Ainda de acordo com o cientista, o sistema de resfriamento da usina precisa estar em plenas condições de funcionamento para evitar o superaquecimento dos materiais que produzem energia e que "uma reação em cadeia" aconteça fazendo com que o "reator vire uma bomba e exploda", como aconteceu em Fukushima e em Chernobyl.
Além das preocupações com o reator, o combustível usado na usina também pode vir a explodir, disse o cientista — que estima que existam cerca de 20.000 toneladas de barras de combustível na usina —, com esses elementos continuando a conter todos os produtos de fissão do urânio e continuarão sendo radioativos por milhares de anos.
"Se um componente subir, todos subirão, porque os níveis de radiação vão, tal como aconteceu com Fukushima e Chernobyl, impedir que alguém se aproxime da central", sublinhou, lembrando que isso inclui até os robôs – cujos circuitos eletrônicos seriam "apagados" pela radiação.

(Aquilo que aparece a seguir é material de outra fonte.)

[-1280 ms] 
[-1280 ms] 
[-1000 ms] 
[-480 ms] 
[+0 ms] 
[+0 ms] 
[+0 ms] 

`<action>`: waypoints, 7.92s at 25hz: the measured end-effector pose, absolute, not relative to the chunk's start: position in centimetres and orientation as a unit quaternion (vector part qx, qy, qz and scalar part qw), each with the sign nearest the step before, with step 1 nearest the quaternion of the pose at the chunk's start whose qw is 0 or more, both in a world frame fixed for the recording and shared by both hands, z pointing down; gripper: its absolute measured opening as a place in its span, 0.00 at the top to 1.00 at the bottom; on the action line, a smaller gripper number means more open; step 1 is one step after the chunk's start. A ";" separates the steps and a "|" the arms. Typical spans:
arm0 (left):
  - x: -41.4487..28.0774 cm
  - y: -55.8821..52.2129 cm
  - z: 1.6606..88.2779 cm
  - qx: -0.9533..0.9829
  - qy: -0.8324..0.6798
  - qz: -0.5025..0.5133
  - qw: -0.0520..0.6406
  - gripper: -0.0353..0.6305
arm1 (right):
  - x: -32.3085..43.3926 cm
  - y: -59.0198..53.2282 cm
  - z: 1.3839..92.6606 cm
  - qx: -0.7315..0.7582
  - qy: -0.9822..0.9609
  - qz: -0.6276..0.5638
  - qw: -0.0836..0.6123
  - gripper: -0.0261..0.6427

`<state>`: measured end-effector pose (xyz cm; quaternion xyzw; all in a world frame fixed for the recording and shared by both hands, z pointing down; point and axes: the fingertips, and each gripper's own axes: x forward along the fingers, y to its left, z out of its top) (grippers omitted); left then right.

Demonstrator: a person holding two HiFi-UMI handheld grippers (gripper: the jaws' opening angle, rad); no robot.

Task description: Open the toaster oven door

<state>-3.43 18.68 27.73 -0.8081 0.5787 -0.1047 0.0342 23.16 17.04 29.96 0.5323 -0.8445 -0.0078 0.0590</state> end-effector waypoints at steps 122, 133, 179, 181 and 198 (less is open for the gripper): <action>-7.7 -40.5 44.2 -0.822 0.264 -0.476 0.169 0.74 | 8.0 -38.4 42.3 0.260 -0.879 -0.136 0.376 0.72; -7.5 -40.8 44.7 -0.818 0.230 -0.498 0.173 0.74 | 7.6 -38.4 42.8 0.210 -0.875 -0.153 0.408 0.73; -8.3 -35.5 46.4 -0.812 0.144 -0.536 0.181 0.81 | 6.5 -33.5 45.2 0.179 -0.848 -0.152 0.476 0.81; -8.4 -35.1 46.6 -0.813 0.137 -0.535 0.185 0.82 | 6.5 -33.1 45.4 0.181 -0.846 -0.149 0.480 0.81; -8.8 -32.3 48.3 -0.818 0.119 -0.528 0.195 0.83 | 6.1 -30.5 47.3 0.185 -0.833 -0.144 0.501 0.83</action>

A precipitação radioativa de um desastre na ZNPP "tornaria a Europa praticamente inabitável", na estimativa do dr. Busby, elevando as taxas de mortes prematuras por câncer, perda de fertilidade, defeitos congênitos e uma série de outras doenças. De acordo com o cientista, as forças ucranianas que bombardeiam a usina provavelmente não "têm a menor ideia" do que estão fazendo e "do que Grossi chamou de 'jogar os dados'".
O que pode ser feito?
O dr. Busby acredita que a melhor coisa que pode ser feita para garantir a segurança da ZNPP é acabar com a crise na Ucrânia. "Caso contrário, a integridade do lago [da usina] deve ser assegurada", o que significa proteger a barragem que o alimenta.
"É a água do lago que está na base do sistema de resfriamento. Deve-se organizar uma zona tampão capaz de proteger a usina de ataques, e isso deve constituir uma área de exclusão aérea para ataques de mísseis ou incursões de pessoal. O que mais? Oração. É tão ruim quanto você pode imaginar", resumiu Busby.
A usina nuclear de Zaporozhie é a maior usina nuclear da Europa, com seus seis reatores capazes de gerar até seis gigawatts de energia – o suficiente para abastecer mais de 1,8 milhão de lares europeus médios.